Saved entries:
[Start of section]
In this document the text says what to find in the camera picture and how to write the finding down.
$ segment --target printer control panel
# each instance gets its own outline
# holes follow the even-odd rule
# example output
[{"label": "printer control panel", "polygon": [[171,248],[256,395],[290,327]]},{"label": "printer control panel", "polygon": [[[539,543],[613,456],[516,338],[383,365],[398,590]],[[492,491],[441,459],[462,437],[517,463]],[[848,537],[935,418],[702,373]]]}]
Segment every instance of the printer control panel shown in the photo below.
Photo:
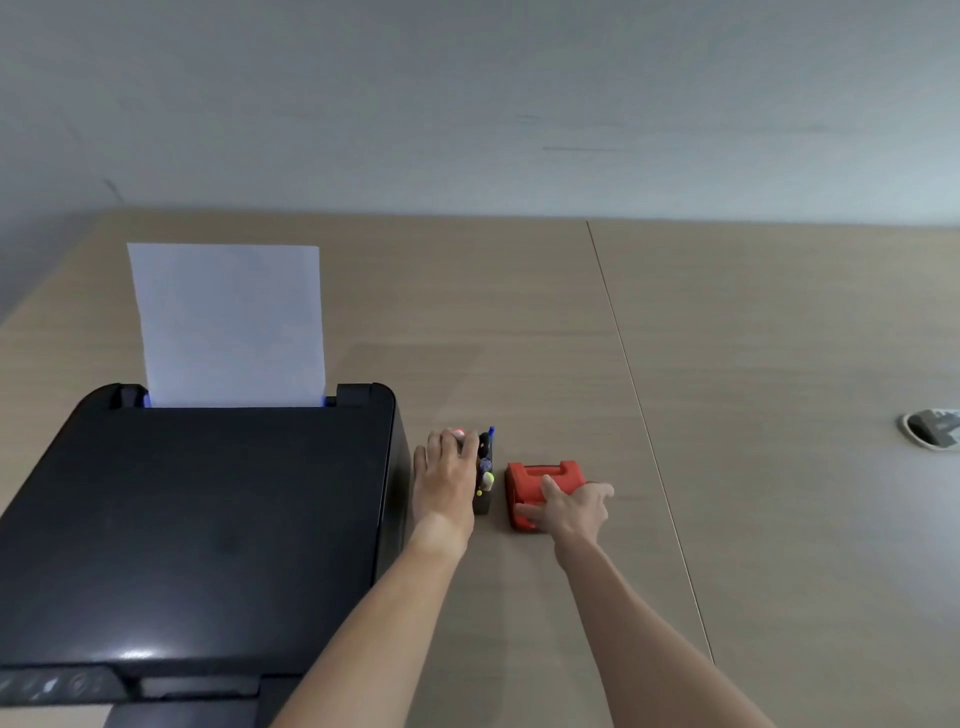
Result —
[{"label": "printer control panel", "polygon": [[0,669],[0,706],[122,703],[120,678],[104,666]]}]

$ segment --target wall
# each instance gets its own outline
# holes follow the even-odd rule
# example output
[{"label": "wall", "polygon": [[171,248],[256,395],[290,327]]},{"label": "wall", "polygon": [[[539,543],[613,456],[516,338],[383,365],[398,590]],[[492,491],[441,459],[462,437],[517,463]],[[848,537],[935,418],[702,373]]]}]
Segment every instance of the wall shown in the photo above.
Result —
[{"label": "wall", "polygon": [[951,0],[7,0],[0,221],[954,224],[958,30]]}]

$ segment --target printer
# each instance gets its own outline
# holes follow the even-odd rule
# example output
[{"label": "printer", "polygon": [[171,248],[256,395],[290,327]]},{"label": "printer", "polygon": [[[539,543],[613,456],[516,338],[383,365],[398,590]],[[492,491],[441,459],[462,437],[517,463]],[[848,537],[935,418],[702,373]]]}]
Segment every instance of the printer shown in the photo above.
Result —
[{"label": "printer", "polygon": [[402,548],[394,393],[318,407],[87,395],[0,517],[0,706],[266,726]]}]

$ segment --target sheet of paper
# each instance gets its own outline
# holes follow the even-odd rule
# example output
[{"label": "sheet of paper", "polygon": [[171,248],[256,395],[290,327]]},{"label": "sheet of paper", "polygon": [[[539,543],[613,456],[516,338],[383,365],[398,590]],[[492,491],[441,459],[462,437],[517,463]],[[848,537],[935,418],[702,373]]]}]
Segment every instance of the sheet of paper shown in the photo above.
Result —
[{"label": "sheet of paper", "polygon": [[320,406],[320,251],[128,243],[154,407]]}]

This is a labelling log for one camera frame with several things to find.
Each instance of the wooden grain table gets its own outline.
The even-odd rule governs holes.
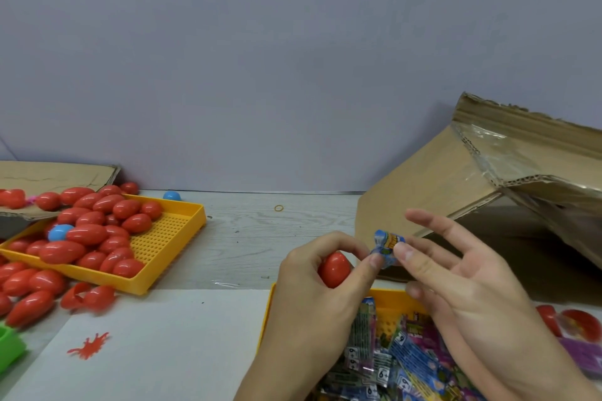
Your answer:
[[[143,190],[140,194],[161,198],[163,192]],[[207,225],[157,281],[155,289],[269,289],[276,282],[280,262],[290,250],[329,231],[353,234],[359,198],[185,191],[180,194],[185,201],[205,206]],[[275,211],[278,205],[282,211]],[[400,287],[386,281],[377,284],[380,288]],[[68,319],[68,312],[56,308],[22,334],[29,353],[0,376],[0,399]]]

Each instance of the red sticky splat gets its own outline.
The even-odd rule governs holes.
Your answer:
[[[90,338],[86,338],[86,341],[84,341],[83,347],[76,347],[75,349],[69,349],[67,351],[67,353],[76,353],[77,355],[79,355],[80,359],[87,360],[92,355],[94,355],[95,353],[98,353],[101,350],[102,345],[105,343],[105,341],[107,340],[108,337],[109,337],[108,332],[102,336],[98,336],[98,333],[96,333],[96,337],[94,337],[94,340],[92,342],[90,342]]]

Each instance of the light purple wall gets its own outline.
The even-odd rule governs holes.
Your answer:
[[[602,128],[600,0],[0,0],[0,137],[146,188],[364,190],[462,91]]]

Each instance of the blue plastic egg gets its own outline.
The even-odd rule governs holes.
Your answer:
[[[55,225],[53,229],[48,232],[48,241],[63,241],[67,237],[67,232],[72,228],[74,228],[73,225],[68,223]]]
[[[178,192],[169,190],[163,194],[163,200],[182,201],[182,197],[180,197],[180,194]]]

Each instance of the yellow pegboard tray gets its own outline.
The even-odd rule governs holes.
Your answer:
[[[205,208],[198,203],[162,200],[139,195],[124,194],[124,197],[142,203],[155,200],[163,207],[163,215],[153,222],[150,230],[132,236],[131,246],[134,256],[145,262],[146,266],[131,279],[70,264],[50,265],[34,255],[16,253],[7,249],[8,245],[15,239],[41,232],[52,219],[36,222],[17,236],[4,242],[0,245],[0,253],[11,261],[23,261],[36,268],[54,269],[68,278],[98,285],[111,285],[117,290],[133,293],[134,295],[143,295],[177,254],[184,249],[197,231],[206,224],[207,217],[205,216]]]
[[[276,284],[272,284],[270,289],[270,296],[267,300],[266,314],[264,315],[263,325],[261,326],[260,341],[257,345],[261,344],[263,339],[263,333],[266,330],[267,320],[270,316],[270,307],[272,307],[272,298],[276,290]],[[415,312],[420,314],[426,314],[424,306],[414,298],[410,297],[403,290],[391,290],[391,289],[370,289],[368,296],[374,298],[374,305],[376,306],[376,335],[381,336],[383,333],[386,336],[392,336],[395,332],[395,327],[402,314],[411,315]]]
[End of section]
TASK STATEMENT: You need to copy every entry exactly, taking out only the pictures.

THE ANSWER:
In this document the text says what to find in the camera picture and how to write the finding down.
$ segment --target printer control panel
# each instance gets its own outline
# holes follow the even-odd rule
# example output
[{"label": "printer control panel", "polygon": [[171,248],[256,395],[290,327]]},{"label": "printer control panel", "polygon": [[[539,543],[613,456],[516,338],[383,365],[398,590]],[[492,491],[441,459],[462,437],[517,463]],[[848,537],[935,418],[702,373]]]}]
Segment every instance of the printer control panel shown in the photo below.
Photo:
Result —
[{"label": "printer control panel", "polygon": [[0,669],[0,706],[122,703],[120,678],[104,666]]}]

$ segment --target wall
# each instance gets its own outline
# holes follow the even-odd rule
# example output
[{"label": "wall", "polygon": [[171,248],[256,395],[290,327]]},{"label": "wall", "polygon": [[[539,543],[613,456],[516,338],[383,365],[398,590]],[[492,491],[441,459],[462,437],[517,463]],[[848,537],[935,418],[702,373]]]}]
Segment every instance of the wall shown in the photo above.
Result —
[{"label": "wall", "polygon": [[951,0],[7,0],[0,221],[954,224],[958,30]]}]

$ segment --target printer
# each instance gets its own outline
# holes follow the even-odd rule
# example output
[{"label": "printer", "polygon": [[171,248],[256,395],[290,327]]},{"label": "printer", "polygon": [[[539,543],[613,456],[516,338],[383,365],[398,590]],[[492,491],[441,459],[462,437],[517,463]],[[848,537],[935,418],[702,373]]]}]
Segment every instance of the printer shown in the photo above.
Result —
[{"label": "printer", "polygon": [[402,548],[394,393],[318,407],[87,395],[0,517],[0,706],[266,726]]}]

$ segment --target sheet of paper
# each instance gets its own outline
# holes follow the even-odd rule
# example output
[{"label": "sheet of paper", "polygon": [[171,248],[256,395],[290,327]]},{"label": "sheet of paper", "polygon": [[[539,543],[613,456],[516,338],[383,365],[398,590]],[[492,491],[441,459],[462,437],[517,463]],[[848,537],[935,418],[702,373]]]}]
Segment every instance of the sheet of paper shown in the photo above.
Result —
[{"label": "sheet of paper", "polygon": [[320,406],[320,251],[128,243],[154,407]]}]

This is a labelling log for one camera frame with several things to find.
Each instance of the wooden grain table gets its own outline.
The even-odd rule governs holes.
Your answer:
[[[143,190],[140,194],[161,198],[163,192]],[[207,225],[157,281],[155,289],[269,289],[276,282],[280,262],[290,250],[329,231],[353,234],[359,198],[185,191],[180,194],[185,201],[205,206]],[[275,211],[278,205],[282,211]],[[400,287],[386,281],[377,284],[380,288]],[[68,319],[68,312],[56,308],[22,334],[29,353],[0,376],[0,399]]]

Each instance of the red sticky splat gets its own outline.
The even-odd rule governs holes.
Your answer:
[[[90,338],[86,338],[86,341],[84,341],[83,347],[76,347],[75,349],[69,349],[67,351],[67,353],[76,353],[77,355],[79,355],[80,359],[87,360],[92,355],[94,355],[95,353],[98,353],[101,350],[102,345],[105,343],[105,341],[107,340],[108,337],[109,337],[108,332],[102,336],[98,336],[98,333],[96,333],[96,337],[94,337],[94,340],[92,342],[90,342]]]

Each instance of the light purple wall gets its own outline.
The even-odd rule governs holes.
Your answer:
[[[602,128],[600,0],[0,0],[0,137],[146,188],[364,190],[462,91]]]

Each instance of the blue plastic egg gets its own outline.
The even-odd rule governs holes.
Your answer:
[[[55,225],[53,229],[48,232],[48,241],[63,241],[67,237],[67,232],[72,228],[74,228],[73,225],[68,223]]]
[[[178,192],[169,190],[163,194],[163,200],[182,201],[182,197],[180,197],[180,194]]]

Each instance of the yellow pegboard tray gets its own outline.
The even-odd rule governs holes.
Your answer:
[[[205,208],[198,203],[162,200],[139,195],[124,194],[124,197],[142,203],[155,200],[163,207],[163,215],[153,222],[150,230],[132,236],[131,246],[134,256],[145,262],[146,266],[131,279],[70,264],[50,265],[34,255],[16,253],[7,249],[8,245],[15,239],[41,232],[52,219],[36,222],[17,236],[4,242],[0,245],[0,253],[11,261],[23,261],[36,268],[54,269],[68,278],[98,285],[111,285],[117,290],[133,293],[134,295],[143,295],[177,254],[184,249],[197,231],[206,224],[207,217],[205,216]]]
[[[276,284],[272,284],[270,289],[270,296],[267,300],[266,314],[264,315],[263,325],[261,326],[260,341],[257,345],[261,344],[263,339],[263,333],[266,330],[267,320],[270,316],[270,307],[272,307],[272,298],[276,290]],[[415,312],[420,314],[426,314],[424,306],[414,298],[410,297],[403,290],[391,290],[391,289],[370,289],[368,296],[374,298],[374,305],[376,306],[376,335],[381,336],[383,333],[386,336],[392,336],[395,332],[395,327],[402,314],[411,315]]]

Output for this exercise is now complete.